Freiheit lädt
Seit mehr als vier Wochen protestieren die Menschen in Iran gegen patriarchale Gewalt und fordern den Sturz des Regimes
Von Amina Aziz
Azadi is loading, Freiheit lädt. Das sagt, froh über das Ende des Schuljahres, die damals 15-jährige Sarina Esmailzadeh im Juni in einem ihrer Vlogs (Video-Tagebuch), als sie die Schule verlässt. Sie kann nicht ahnen, dass ihr Bild und die fröhlichen Momente, die sie dort oft festhält, wenige Monate später in der ganzen Welt zu sehen sein werden.
In ganz Iran wird seit dem Mord an der Kurdin Jîna Amini Mitte September in Teheran durch Sicherheitskräfte gegen das Regime protestiert. Von Aminis Heimatstadt Saqqez in Ostkurdistan (im Norden Irans) breiten sich in den darauffolgenden Tagen Proteste bis in den Süden des Landes aus. Besonders dort, wo viele sogenannte ethnische Minderheiten leben, endet die Gewalt der Sicherheitskräfte gegen Demonstrierende oft tödlich. (Seite 20) Die Menschenrechtsorganisation Iran Human Rights geht – Stand 13. Oktober – von bislang 200 Toten, darunter mindestens 23 Minderjährige, aus.
Das iranische Regime versucht, die historischen Proteste zu Separatistenkämpfen dieser Minderheiten herunterzuspielen.
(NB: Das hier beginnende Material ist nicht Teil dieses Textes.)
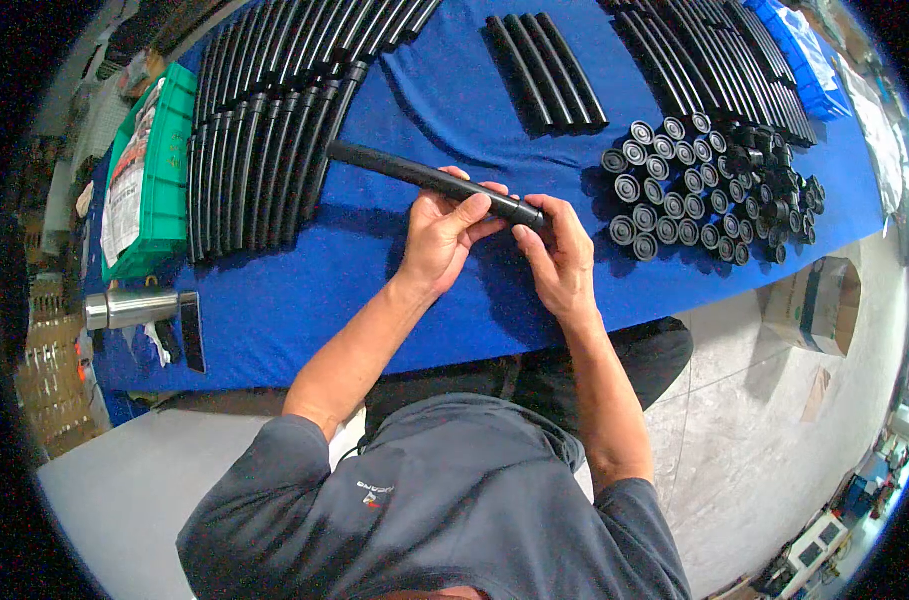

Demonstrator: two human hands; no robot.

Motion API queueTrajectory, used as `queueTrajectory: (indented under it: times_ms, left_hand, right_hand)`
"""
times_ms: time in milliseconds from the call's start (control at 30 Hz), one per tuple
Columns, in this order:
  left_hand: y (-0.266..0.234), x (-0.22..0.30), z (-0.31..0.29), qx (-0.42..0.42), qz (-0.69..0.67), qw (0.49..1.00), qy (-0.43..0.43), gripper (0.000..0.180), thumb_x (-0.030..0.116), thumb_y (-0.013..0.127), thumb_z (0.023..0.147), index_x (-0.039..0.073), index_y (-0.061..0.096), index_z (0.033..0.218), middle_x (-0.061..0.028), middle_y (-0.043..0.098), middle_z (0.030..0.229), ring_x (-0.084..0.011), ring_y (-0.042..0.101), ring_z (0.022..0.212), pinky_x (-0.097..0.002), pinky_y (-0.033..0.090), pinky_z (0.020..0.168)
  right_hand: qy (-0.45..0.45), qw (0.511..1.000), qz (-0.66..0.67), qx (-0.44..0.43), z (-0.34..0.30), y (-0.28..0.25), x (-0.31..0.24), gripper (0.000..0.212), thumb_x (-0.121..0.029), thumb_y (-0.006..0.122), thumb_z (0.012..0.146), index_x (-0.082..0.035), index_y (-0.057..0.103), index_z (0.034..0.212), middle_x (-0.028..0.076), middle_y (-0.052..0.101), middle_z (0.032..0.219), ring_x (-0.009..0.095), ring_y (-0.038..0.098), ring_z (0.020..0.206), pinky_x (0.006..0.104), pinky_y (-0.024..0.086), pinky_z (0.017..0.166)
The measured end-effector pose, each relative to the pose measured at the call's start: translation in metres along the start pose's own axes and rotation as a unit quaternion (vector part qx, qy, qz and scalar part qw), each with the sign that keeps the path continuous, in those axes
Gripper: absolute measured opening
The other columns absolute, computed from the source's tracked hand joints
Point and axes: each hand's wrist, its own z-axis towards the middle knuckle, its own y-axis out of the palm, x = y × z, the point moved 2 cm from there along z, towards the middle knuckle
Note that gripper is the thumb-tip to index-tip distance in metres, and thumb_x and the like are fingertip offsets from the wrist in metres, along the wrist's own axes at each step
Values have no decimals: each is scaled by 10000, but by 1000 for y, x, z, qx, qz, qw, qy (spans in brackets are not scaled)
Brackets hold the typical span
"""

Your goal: Arranging black plastic tubes on a table and attaching end caps to them.

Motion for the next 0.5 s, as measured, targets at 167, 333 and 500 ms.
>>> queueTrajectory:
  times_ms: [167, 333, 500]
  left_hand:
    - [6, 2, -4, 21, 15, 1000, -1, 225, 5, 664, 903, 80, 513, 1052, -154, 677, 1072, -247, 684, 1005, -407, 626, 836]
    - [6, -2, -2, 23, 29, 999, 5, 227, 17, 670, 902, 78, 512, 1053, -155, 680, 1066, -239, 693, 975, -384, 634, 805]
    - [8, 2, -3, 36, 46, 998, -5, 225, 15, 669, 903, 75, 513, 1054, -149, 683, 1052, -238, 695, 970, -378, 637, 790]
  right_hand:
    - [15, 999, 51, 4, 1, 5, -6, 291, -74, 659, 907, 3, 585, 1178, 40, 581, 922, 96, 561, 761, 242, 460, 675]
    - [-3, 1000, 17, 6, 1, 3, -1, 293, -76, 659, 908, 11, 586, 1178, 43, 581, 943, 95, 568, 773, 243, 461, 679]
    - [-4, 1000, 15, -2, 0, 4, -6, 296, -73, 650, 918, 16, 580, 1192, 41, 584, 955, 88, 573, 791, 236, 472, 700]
Die Demonstrationen strafen diese Aussagen Lügen. Landesweit fordern Protestierende unter Gefahr für ihr Leben nicht Reformen, sondern einen Regimewechsel.
Viele Iraner*innen sind enttäuscht und wütend, dass sich ihre Lebensumstände nicht verbessert haben. Jîna Aminis Tod ist dieses Mal zwar der Auslöser gewesen, doch die Proteste bauen auf denen der vergangenen Jahre auf. Nach der sogenannten Grünen Bewegung 2009 wurden 2018/19 mit der wachsenden Unzufriedenheit in der Bevölkerung, vor allem aufgrund der verheerenden wirtschaftlichen Lage, Rufe gegen das Staatsoberhaupt Ali Khamenei und den Rest des Regimes laut. Die Proteste wurden blutig niedergeschlagen. Nun kommen in den dezentralen Aktionen und Streiks unterschiedliche gesellschaftliche Gruppen und Klassen zusammen, was es für das Regime schwierig macht, sie mit voller Härte zu zerschlagen, wobei es dennoch brutal gegen Demonstrierende vorgeht.
Es sind die tragenden Säulen der Ideologie des iranischen Staates, die diese revolutionäre Bewegung herausfordert: Freiheit für queere Menschen, das Ende der Unterdrückung von Frauen, symbolisiert im Kopftuchzwang, sowie ein Leben ohne staatliche Zwänge, die willkürlich kontrolliert und bei Missachtung mit physischer Gewalt oder mit dem Tod bestraft werden. In Iran werden laut Amnesty International nach China die meisten Todesurteile vollstreckt – genaue Zahlen gibt es nicht, die Behörden halten sie geheim. Besonders sind sogenannte ethnische Minderheiten wie Kurd*innen und Balutsch*innen betroffen.
Insbesondere die feministischen Forderungen gegen die patriarchal-islamistische Unterdrückung als zentrales Motiv der Proteste sind dem Regime ein Dorn im Auge. Mädchen, Frauen und queere Menschen stellen sich mutig dem Sicherheitsapparat entgegen, auf Demos, wo sie ihre Kopftücher abnehmen, teils verbrennen, in Schulen, wo sie sich nicht mehr sagen lassen, wie sie sich zu kleiden haben. Ihr Widerstand ist trotz der für das Regime kostspieligen Internetblockade sichtbar. Laut Netblocks, einer in London ansässigen Organisation, kostet die Blockade das iranische Regime über 37 Millionen Dollar pro Tag. Bislang ist es bereit, solche Summen auszugeben. Für die Protestierenden macht es die Vernetzung sowie die Verbreitung von Videos und Infos schwieriger.
Auch Sarina Esmailzadeh hatte sich wie viele andere Mädchen und Frauen den Protesten angeschlossen. Für sie endeten sie tödlich. Am 23. September wurde sie in ihrer Heimatstadt Karaj von Sicherheitskräften so schwer mit Schlägen misshandelt, dass sie an ihren Verletzungen starb.